# How to complete this task
Begin at the top of the listing below. Write each line out exactly, ending with the line that holds "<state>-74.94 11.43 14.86".
_ _ _ _ _ _ _
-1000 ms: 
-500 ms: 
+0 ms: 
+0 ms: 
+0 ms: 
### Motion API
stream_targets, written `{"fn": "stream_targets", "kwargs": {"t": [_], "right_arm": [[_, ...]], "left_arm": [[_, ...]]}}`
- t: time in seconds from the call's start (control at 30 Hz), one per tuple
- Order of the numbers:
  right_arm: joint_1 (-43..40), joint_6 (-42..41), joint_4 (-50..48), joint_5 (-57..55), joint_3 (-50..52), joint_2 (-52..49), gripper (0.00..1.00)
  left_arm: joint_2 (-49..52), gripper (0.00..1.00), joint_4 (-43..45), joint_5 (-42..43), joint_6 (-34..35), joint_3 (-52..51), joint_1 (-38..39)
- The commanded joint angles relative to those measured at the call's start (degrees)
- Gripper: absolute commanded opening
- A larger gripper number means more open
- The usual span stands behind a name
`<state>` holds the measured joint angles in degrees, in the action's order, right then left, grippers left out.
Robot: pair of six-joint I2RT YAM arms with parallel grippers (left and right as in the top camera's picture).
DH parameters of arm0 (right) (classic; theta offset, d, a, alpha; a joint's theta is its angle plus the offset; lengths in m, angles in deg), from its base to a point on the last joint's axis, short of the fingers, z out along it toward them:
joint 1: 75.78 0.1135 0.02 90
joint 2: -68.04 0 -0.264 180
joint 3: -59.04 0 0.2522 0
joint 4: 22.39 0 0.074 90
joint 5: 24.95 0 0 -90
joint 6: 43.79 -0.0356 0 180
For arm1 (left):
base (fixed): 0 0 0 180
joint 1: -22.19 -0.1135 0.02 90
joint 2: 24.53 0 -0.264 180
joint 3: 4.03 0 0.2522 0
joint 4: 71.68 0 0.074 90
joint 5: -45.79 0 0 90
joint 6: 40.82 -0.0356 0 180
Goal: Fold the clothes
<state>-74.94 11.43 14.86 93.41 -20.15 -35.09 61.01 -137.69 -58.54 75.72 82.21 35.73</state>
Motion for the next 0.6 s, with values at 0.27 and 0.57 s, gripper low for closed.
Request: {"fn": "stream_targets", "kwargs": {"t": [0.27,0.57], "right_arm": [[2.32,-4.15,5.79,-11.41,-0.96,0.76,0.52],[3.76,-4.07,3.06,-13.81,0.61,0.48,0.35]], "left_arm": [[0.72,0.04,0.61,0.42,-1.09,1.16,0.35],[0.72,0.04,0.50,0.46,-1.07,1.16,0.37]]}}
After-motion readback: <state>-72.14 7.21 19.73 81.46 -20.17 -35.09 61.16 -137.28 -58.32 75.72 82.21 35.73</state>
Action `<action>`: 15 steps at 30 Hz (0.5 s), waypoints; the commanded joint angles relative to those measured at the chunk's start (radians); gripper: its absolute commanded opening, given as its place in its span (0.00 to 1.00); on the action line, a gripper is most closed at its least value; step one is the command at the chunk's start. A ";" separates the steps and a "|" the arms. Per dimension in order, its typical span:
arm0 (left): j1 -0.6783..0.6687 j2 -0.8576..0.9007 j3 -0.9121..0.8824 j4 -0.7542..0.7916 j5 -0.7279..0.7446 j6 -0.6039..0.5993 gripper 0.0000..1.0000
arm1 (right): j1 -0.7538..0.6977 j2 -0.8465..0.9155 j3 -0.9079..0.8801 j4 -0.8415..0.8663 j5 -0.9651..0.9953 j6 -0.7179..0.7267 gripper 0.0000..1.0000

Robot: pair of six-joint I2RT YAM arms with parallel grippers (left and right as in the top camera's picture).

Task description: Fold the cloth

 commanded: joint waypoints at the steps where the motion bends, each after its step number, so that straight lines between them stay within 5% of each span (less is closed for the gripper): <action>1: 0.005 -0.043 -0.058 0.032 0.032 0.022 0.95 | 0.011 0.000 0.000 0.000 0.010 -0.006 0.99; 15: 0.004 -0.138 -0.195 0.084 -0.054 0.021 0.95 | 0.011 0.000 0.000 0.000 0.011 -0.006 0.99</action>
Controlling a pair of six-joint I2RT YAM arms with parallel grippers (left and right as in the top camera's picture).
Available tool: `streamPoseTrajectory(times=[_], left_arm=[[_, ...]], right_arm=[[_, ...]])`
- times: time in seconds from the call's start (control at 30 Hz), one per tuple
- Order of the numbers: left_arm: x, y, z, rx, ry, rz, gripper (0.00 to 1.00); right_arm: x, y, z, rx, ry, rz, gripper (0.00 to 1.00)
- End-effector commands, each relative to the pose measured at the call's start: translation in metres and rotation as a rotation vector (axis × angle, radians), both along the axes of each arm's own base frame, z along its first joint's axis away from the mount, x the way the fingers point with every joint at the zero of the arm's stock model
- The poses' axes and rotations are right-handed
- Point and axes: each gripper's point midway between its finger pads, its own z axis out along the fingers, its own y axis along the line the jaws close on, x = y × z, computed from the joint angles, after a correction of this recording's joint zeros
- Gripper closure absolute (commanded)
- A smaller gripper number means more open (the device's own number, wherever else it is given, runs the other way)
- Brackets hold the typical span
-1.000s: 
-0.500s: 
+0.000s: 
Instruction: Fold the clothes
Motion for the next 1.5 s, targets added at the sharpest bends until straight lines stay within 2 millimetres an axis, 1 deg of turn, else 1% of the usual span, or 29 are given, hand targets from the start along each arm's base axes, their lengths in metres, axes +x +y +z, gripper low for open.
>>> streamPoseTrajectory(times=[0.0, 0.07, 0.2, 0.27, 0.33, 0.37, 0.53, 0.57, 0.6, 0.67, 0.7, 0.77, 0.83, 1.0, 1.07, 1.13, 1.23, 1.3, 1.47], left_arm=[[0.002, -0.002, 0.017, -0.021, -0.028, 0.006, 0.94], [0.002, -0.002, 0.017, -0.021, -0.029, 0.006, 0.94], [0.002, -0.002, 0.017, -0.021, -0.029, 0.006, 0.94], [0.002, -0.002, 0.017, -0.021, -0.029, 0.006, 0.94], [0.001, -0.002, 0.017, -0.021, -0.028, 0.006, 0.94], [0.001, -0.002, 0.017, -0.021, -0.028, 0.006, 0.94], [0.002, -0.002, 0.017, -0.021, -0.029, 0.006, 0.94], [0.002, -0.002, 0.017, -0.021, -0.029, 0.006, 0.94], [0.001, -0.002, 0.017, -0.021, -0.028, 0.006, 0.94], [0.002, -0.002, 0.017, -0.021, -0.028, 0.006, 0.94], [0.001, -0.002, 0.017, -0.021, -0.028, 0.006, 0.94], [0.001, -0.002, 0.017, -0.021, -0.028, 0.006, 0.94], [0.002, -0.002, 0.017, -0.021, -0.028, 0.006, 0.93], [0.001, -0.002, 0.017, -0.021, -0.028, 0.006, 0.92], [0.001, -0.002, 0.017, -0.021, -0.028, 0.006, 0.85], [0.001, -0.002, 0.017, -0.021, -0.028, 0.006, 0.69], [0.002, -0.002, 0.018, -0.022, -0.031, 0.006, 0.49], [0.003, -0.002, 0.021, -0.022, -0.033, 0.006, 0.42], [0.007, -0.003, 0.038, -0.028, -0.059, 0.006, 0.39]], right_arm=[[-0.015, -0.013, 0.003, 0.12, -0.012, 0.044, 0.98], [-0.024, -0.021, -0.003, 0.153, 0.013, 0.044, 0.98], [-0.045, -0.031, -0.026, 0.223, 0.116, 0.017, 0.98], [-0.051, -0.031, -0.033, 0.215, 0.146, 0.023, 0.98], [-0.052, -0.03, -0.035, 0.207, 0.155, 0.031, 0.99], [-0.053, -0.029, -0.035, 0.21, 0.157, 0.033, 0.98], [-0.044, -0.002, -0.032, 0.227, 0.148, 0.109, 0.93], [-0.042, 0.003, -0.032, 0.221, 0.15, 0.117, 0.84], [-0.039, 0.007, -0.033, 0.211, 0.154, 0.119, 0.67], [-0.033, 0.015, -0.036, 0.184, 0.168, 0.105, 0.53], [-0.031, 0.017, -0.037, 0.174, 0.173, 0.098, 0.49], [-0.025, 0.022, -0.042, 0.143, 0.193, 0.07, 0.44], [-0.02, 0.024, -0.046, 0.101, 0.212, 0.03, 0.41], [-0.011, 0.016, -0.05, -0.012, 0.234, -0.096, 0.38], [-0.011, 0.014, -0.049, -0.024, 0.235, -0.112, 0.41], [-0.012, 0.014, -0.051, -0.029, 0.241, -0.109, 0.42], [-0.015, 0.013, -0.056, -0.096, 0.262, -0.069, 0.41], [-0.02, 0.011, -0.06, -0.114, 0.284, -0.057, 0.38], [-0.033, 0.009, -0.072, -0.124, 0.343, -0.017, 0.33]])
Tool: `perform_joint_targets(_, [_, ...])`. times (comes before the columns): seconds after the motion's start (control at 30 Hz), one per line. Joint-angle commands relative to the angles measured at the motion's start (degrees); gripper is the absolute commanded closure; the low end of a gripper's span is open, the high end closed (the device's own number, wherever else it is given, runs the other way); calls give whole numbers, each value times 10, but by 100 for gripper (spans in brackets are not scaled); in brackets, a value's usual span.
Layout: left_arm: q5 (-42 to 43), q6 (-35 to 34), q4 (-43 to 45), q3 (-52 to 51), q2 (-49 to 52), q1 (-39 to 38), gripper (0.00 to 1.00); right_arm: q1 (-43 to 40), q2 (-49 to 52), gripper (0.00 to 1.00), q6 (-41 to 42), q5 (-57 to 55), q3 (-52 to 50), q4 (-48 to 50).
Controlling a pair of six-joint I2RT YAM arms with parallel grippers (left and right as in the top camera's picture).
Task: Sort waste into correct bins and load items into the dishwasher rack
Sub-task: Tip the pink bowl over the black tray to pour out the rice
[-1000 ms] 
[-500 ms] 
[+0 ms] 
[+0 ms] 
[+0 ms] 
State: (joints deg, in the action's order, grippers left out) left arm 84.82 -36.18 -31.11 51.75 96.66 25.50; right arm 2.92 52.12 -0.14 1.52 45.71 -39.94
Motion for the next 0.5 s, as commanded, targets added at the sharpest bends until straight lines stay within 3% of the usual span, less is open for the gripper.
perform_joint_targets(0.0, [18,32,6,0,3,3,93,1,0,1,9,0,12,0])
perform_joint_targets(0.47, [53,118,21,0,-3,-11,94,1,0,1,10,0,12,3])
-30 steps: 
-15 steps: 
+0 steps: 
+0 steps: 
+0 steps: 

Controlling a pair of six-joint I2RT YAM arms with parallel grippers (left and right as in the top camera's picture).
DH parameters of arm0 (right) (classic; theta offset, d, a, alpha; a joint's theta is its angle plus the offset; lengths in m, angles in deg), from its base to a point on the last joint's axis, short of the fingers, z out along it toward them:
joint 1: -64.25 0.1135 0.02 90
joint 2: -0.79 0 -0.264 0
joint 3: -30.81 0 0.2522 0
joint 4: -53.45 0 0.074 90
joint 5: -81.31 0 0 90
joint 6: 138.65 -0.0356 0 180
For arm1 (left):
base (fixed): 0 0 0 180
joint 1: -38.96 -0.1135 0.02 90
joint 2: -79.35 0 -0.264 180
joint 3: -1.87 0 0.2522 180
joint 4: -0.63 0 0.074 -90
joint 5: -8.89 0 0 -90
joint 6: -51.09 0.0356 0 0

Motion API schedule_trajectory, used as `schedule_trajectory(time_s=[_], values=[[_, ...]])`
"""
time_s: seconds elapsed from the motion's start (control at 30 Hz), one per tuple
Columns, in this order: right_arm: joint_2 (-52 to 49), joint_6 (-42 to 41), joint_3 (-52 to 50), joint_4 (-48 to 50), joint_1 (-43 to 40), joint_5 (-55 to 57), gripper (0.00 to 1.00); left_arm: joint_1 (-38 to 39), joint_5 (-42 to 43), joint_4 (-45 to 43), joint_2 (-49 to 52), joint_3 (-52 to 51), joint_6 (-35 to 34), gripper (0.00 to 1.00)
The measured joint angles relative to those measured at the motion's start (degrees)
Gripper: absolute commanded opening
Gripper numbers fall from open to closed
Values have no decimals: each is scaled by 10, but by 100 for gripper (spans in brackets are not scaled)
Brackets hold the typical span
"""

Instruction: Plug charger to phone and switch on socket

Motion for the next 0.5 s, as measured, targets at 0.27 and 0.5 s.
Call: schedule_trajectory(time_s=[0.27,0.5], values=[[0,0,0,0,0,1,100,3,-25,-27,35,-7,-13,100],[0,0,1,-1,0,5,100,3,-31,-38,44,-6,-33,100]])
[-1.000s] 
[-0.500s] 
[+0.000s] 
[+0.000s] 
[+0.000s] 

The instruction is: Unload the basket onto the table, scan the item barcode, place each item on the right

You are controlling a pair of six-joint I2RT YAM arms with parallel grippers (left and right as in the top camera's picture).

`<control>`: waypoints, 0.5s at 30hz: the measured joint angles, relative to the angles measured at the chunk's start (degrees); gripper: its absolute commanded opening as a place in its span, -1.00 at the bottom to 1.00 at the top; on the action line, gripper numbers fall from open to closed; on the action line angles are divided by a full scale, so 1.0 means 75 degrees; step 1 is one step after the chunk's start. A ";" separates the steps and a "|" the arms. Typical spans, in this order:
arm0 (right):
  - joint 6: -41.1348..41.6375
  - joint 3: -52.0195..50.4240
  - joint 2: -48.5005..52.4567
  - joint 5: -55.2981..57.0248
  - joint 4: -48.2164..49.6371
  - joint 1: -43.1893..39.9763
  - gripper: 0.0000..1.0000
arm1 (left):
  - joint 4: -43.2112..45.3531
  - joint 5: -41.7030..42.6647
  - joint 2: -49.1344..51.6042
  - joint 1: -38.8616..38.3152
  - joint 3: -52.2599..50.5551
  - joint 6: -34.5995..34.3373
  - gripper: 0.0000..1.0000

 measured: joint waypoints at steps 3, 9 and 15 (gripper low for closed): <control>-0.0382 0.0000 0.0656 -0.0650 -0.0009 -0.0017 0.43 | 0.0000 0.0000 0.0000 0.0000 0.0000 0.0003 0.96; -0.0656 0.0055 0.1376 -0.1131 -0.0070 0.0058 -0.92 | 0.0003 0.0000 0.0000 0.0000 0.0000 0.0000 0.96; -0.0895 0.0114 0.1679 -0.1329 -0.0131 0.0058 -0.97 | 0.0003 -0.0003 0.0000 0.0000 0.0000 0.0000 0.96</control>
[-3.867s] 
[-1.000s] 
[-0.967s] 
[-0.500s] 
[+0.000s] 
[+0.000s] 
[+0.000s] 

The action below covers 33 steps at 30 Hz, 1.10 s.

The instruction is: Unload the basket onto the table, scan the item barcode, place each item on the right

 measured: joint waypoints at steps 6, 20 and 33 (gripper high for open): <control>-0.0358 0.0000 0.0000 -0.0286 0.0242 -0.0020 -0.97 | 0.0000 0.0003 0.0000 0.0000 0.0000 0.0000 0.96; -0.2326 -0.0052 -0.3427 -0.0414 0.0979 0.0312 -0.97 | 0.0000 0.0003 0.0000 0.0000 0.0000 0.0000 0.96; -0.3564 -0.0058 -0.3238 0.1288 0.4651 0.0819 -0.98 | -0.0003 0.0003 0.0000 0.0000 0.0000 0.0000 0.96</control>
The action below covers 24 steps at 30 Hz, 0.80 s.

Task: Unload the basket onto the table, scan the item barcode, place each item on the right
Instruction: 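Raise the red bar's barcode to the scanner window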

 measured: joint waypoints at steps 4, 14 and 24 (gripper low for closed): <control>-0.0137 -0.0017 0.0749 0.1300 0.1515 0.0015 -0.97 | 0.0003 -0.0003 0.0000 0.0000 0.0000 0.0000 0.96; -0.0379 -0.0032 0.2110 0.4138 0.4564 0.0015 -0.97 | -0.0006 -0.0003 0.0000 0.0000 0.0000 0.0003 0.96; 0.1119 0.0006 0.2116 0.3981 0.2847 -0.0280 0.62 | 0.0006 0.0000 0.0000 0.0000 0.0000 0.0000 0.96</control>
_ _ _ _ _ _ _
# Result for this exercise
-1000 ms: 
-500 ms: 
+0 ms: 
+0 ms: 
+0 ms: 
### Motion API
stream_targets, written `{"fn": "stream_targets", "kwargs": {"t": [_], "right_arm": [[_, ...]], "left_arm": [[_, ...]]}}`
- t: time in seconds from the call's start (control at 30 Hz), one per tuple
- Order of the numbers:
  right_arm: joint_1 (-43..40), joint_6 (-42..41), joint_4 (-50..48), joint_5 (-57..55), joint_3 (-50..52), joint_2 (-52..49), gripper (0.00..1.00)
  left_arm: joint_2 (-49..52), gripper (0.00..1.00), joint_4 (-43..45), joint_5 (-42..43), joint_6 (-34..35), joint_3 (-52..51), joint_1 (-38..39)
- The commanded joint angles relative to those measured at the call's start (degrees)
- Gripper: absolute commanded opening
- A larger gripper number means more open
- The usual span stands behind a name
`<state>` holds the measured joint angles in degrees, in the action's order, right then left, grippers left out.
Robot: pair of six-joint I2RT YAM arms with parallel grippers (left and right as in the top camera's picture).
DH parameters of arm0 (right) (classic; theta offset, d, a, alpha; a joint's theta is its angle plus the offset; lengths in m, angles in deg), from its base to a point on the last joint's axis, short of the fingers, z out along it toward them:
joint 1: 75.78 0.1135 0.02 90
joint 2: -68.04 0 -0.264 180
joint 3: -59.04 0 0.2522 0
joint 4: 22.39 0 0.074 90
joint 5: 24.95 0 0 -90
joint 6: 43.79 -0.0356 0 180
For arm1 (left):
base (fixed): 0 0 0 180
joint 1: -22.19 -0.1135 0.02 90
joint 2: 24.53 0 -0.264 180
joint 3: 4.03 0 0.2522 0
joint 4: 71.68 0 0.074 90
joint 5: -45.79 0 0 90
joint 6: 40.82 -0.0356 0 180
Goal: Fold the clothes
<state>-74.94 11.43 14.86 93.41 -20.15 -35.09 61.01 -137.69 -58.54 75.72 82.21 35.73</state>

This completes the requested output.